Enquanto isso, os mesmos preços recordes de gás e baixa velocidade do vento estão causando protestos em partes da Europa, à medida que as contas de luz aumentam. Com o gás, trata-se de uma escassez resultante de uma rara combinação de eventos, entre eles um inverno prolongado e uma forte retomada da atividade econômica na Ásia, que vem engolindo mais cargas de GNL. Com o vento, é o clima. Pode muito bem ser o caso de que a grandes petroleiras continuem com seus negócios como de costume, antecipando mais discrepâncias entre a demanda e o fornecimento de energia.

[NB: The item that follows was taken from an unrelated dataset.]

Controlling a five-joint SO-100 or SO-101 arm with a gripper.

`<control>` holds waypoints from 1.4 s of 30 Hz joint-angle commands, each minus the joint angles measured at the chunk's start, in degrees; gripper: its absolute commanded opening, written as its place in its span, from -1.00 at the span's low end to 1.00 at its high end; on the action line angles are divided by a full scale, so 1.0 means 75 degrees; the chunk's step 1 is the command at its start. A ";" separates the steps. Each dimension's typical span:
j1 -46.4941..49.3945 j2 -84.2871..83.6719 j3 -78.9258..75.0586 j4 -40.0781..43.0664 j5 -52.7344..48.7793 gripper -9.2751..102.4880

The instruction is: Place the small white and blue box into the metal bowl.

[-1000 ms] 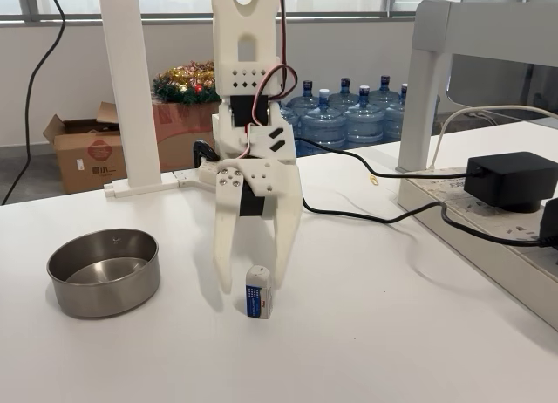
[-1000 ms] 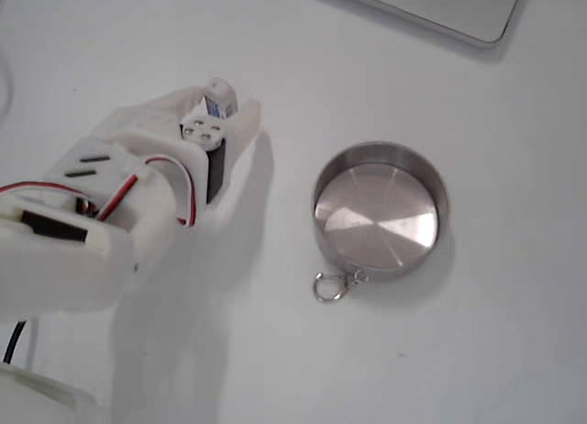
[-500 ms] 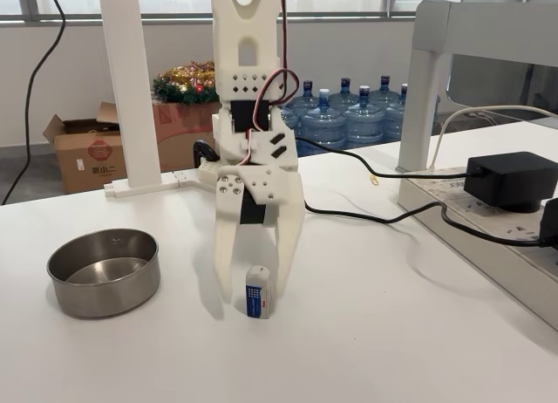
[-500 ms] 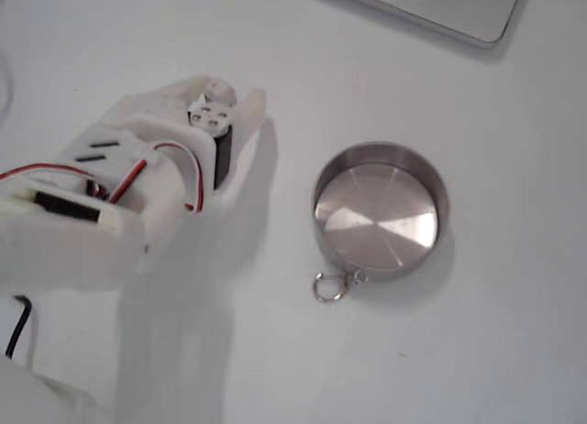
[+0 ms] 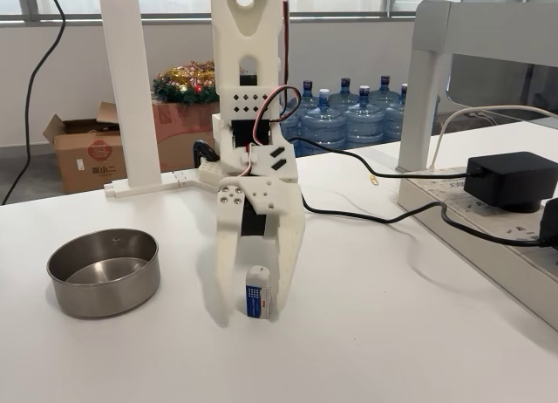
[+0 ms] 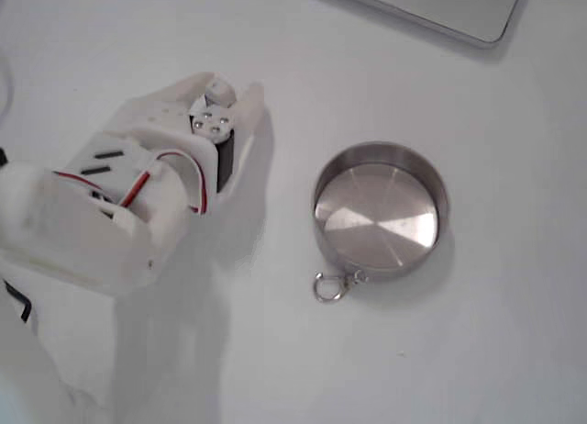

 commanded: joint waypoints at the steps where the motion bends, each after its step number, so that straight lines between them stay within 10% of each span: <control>1: 0.0047 0.0070 -0.0023 -0.0141 -0.0012 -0.70; 42: 0.3539 0.5027 0.2836 -0.0117 -0.0820 -0.89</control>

A francesa TotalEnergies, a última grande empresa de petróleo a se distanciar de seu negócio principal, anunciou no início deste mês um investimento de US $ 27 bilhões no Iraque nos próximos 15 anos. O dinheiro irá para aumentar a taxa de recuperação de petróleo em vários campos do sul, reduzindo a queima de gás para usá-lo na geração de energia local e construindo uma fazenda solar. Alguns podem chamar isso de greenwashing. Outros chamariam de realidade dura e fria, em que as pessoas precisam de energia, e obtê-la em uma base consistente e confiável supera sua pegada de emissão.